Further biurist translators and commentators

In the nature of the biurist movement was the undertaking of Moses Landau, who in 1806 published a biuristic Bible. Mendelssohn's biuristic school extended from Poland to Alsace, from Italy to Amsterdam, London, and Copenhagen; and it had many imitators, such as:
- Samuel Israel Mulder, who translated into Dutch the Pentateuch, five Megillot, and the former Prophets
- G. A. Parsen, who translated and commented in Hebrew on the Book of Isaiah
- I. Neufeld, who translated the Bible into Polish
- J. L. Mandelstamm, who translated the Bible into Russian.

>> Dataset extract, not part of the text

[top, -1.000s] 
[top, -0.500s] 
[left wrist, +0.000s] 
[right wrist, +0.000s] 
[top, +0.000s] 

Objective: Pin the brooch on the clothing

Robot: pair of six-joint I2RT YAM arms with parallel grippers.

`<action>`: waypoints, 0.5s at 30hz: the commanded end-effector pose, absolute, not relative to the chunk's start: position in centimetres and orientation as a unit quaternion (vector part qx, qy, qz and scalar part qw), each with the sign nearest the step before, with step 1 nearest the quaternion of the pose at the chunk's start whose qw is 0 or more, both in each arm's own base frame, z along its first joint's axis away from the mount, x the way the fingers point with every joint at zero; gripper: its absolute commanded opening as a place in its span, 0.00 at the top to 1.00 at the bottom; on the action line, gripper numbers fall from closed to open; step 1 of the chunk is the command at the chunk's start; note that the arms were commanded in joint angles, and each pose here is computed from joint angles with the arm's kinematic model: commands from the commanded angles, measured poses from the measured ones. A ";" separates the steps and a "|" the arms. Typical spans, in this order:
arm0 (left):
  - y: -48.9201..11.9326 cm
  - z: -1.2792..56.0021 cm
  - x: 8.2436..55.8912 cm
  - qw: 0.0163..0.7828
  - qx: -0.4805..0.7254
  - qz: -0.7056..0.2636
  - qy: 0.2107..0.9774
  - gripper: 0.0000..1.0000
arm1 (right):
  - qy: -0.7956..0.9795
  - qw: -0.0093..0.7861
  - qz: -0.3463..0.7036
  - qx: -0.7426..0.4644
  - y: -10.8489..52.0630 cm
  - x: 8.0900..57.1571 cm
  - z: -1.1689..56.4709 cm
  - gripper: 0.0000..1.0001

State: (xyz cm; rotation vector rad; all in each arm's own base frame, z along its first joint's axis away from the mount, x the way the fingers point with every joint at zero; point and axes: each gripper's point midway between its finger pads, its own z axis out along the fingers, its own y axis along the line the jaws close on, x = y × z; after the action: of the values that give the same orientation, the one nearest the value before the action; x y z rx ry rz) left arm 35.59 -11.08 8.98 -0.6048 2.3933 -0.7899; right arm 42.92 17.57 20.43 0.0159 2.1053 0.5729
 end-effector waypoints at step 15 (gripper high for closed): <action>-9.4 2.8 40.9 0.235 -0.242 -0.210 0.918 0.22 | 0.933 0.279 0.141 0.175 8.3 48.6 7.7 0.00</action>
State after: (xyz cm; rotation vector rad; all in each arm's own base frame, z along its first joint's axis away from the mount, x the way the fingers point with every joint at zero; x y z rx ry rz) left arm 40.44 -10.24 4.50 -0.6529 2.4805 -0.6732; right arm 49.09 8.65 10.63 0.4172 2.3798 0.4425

Isaac Samuel Reggio also followed in the footsteps of the Biurists with an Italian translation and Hebrew commentary to the Pentateuch, and an Italian translation of Isaiah; Samuel David Luzzatto translated the Bible into Italian, and wrote biurim to Job, Isaiah, and the Pentateuch, and some glosses to Jeremiah, Ezekiel, Proverbs, and Job; and M. Rosenthal, J. Mannheimer, and M. Stern translated the Psalms into Hungarian.
In Ludwig Philippson's German Commentary, 1827, the commentator groups and examines critically the most important exegetical explanations of the Bible expounders; penetrating into the actual import of the Holy Scripture and searching the spiritual context, so as to explain the Bible by the Bible itself. As regards grammar and lexicography, Philippson touches these only in so far as is necessary to the comprehension of the text.

==Biurists in America==
The movement later crossed the Atlantic, and Isaac Leeser of Philadelphia translated the Bible into English according to the interpretations of the Biurists; while in Europe steps were taken toward the perpetuation of the movement, in the foundation of the Ḥebra Doreshe Leshon 'Eber (Society of Investigators of the Hebrew Language) by Isaac Abraham Euchel and Mendel Breslau, and in the establishment of the periodical "Ha-Me'assef" (The Gleaner).